THE COARSE WITCHCRAFT TRILOGY

‘All Hallows’ – from Carry On Crafting

‘So if I were to join in one of these witchcraft rituals, would I have to run up and down with a lighted taper in my arse, singing the Hallelujah Chorus?’ The question was patronising and more than a little offensive, even if it wasn’t on camera.

Rupert fixed the interviewer with a steely look before responding in his best, clipped public-school tone: ‘You could if you wanted to, old boy, but it wouldn’t add anything constructive to the proceedings.’

With that, he climbed into the Land Rover and drove off, leaving the television crew staring after him, open-mouthed, while the public relations girl looked as though she was about to burst into tears. I had warned them well in advance not to ask daft questions but obviously the media genius with the Beckham mentality had decided to busk it – and this was the result. So there they stood in the middle of a field, on a damp October morning – a complete production team, whose star performer had just buggered off! And no amount of coaxing was going to get him back.

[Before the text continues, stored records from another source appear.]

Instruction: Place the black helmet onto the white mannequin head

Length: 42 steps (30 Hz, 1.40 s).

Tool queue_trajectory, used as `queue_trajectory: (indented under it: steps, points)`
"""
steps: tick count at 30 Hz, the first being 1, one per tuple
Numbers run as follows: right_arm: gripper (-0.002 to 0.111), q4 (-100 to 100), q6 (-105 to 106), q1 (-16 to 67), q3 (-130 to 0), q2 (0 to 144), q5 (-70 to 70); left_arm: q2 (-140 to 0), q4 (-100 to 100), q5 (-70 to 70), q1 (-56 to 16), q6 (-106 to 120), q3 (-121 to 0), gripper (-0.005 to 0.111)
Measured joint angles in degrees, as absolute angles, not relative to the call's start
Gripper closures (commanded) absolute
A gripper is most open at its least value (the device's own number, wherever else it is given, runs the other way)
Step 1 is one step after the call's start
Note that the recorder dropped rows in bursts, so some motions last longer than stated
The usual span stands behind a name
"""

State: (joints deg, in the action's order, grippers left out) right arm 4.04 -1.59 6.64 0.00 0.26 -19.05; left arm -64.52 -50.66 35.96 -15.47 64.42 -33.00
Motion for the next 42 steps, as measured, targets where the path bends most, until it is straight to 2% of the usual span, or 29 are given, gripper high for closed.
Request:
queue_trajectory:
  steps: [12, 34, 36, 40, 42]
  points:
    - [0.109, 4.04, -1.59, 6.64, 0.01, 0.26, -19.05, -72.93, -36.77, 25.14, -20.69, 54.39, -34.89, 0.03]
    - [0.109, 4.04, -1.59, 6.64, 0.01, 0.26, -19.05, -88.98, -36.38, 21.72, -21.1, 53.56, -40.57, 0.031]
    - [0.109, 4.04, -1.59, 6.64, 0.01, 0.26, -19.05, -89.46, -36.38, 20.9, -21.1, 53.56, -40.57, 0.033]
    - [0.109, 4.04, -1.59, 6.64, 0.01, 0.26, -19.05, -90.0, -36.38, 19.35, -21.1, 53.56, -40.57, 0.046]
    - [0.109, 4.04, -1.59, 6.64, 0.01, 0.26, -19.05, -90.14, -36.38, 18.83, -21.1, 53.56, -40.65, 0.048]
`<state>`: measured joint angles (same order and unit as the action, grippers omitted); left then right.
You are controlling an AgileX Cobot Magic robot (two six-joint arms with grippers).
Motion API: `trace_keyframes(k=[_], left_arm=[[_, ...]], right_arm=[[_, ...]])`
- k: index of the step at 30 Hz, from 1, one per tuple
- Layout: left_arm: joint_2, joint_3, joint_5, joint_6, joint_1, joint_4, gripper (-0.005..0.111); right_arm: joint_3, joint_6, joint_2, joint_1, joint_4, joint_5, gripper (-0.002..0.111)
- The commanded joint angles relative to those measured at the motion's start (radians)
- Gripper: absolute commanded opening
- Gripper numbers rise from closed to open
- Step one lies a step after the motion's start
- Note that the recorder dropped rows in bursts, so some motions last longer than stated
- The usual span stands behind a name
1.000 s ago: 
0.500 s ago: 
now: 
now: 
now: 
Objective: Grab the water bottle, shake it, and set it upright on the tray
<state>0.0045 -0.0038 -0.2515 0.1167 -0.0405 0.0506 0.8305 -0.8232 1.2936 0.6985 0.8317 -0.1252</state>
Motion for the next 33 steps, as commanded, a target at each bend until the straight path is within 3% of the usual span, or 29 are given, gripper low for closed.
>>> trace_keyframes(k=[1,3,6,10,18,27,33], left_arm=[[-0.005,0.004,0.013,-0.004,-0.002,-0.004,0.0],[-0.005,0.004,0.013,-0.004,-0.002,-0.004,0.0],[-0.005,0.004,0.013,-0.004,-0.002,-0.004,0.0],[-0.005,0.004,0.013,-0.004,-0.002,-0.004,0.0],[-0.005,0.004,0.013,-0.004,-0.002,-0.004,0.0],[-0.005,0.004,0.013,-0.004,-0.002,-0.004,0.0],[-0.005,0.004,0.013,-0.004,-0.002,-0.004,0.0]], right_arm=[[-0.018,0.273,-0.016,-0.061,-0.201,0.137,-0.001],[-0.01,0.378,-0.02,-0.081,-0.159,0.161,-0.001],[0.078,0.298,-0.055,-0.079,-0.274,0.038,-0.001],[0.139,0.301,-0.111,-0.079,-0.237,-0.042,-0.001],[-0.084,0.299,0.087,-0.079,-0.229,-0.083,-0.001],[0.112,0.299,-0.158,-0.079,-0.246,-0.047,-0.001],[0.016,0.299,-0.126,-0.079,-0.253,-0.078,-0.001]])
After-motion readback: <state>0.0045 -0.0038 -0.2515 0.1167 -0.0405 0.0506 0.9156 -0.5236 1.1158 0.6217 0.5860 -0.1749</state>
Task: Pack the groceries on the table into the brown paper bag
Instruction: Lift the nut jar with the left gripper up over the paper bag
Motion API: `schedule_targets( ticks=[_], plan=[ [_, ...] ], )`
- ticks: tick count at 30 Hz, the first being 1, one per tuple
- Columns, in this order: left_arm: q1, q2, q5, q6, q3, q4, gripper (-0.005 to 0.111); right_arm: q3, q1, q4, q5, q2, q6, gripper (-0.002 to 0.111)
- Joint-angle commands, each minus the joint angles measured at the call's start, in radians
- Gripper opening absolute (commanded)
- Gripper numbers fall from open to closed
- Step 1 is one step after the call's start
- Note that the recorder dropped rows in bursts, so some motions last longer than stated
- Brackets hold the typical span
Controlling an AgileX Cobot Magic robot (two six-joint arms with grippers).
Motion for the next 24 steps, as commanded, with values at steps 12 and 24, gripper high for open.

Needless to say, it was a couple of weeks away from Hallowe’en, and this was an attempt to inject something ‘topical but spooky’ into the early evening CountryStyle programme. Rupert had only agreed to take part because he’d been led to believe it related directly to his new book, Equine Magical Lore and he was expecting to talk about traditional British ‘horse-whispering’ and natural animal cures. (He can wax quite lyrical about pig oil and sulphur, which he considers to be a cure for most things. I once caught him eyeing the children speculatively when they were small and suffering from measles!) He was not prepared to talk about Old Craft, on or off camera, with a moron who was just trying to provoke some good television.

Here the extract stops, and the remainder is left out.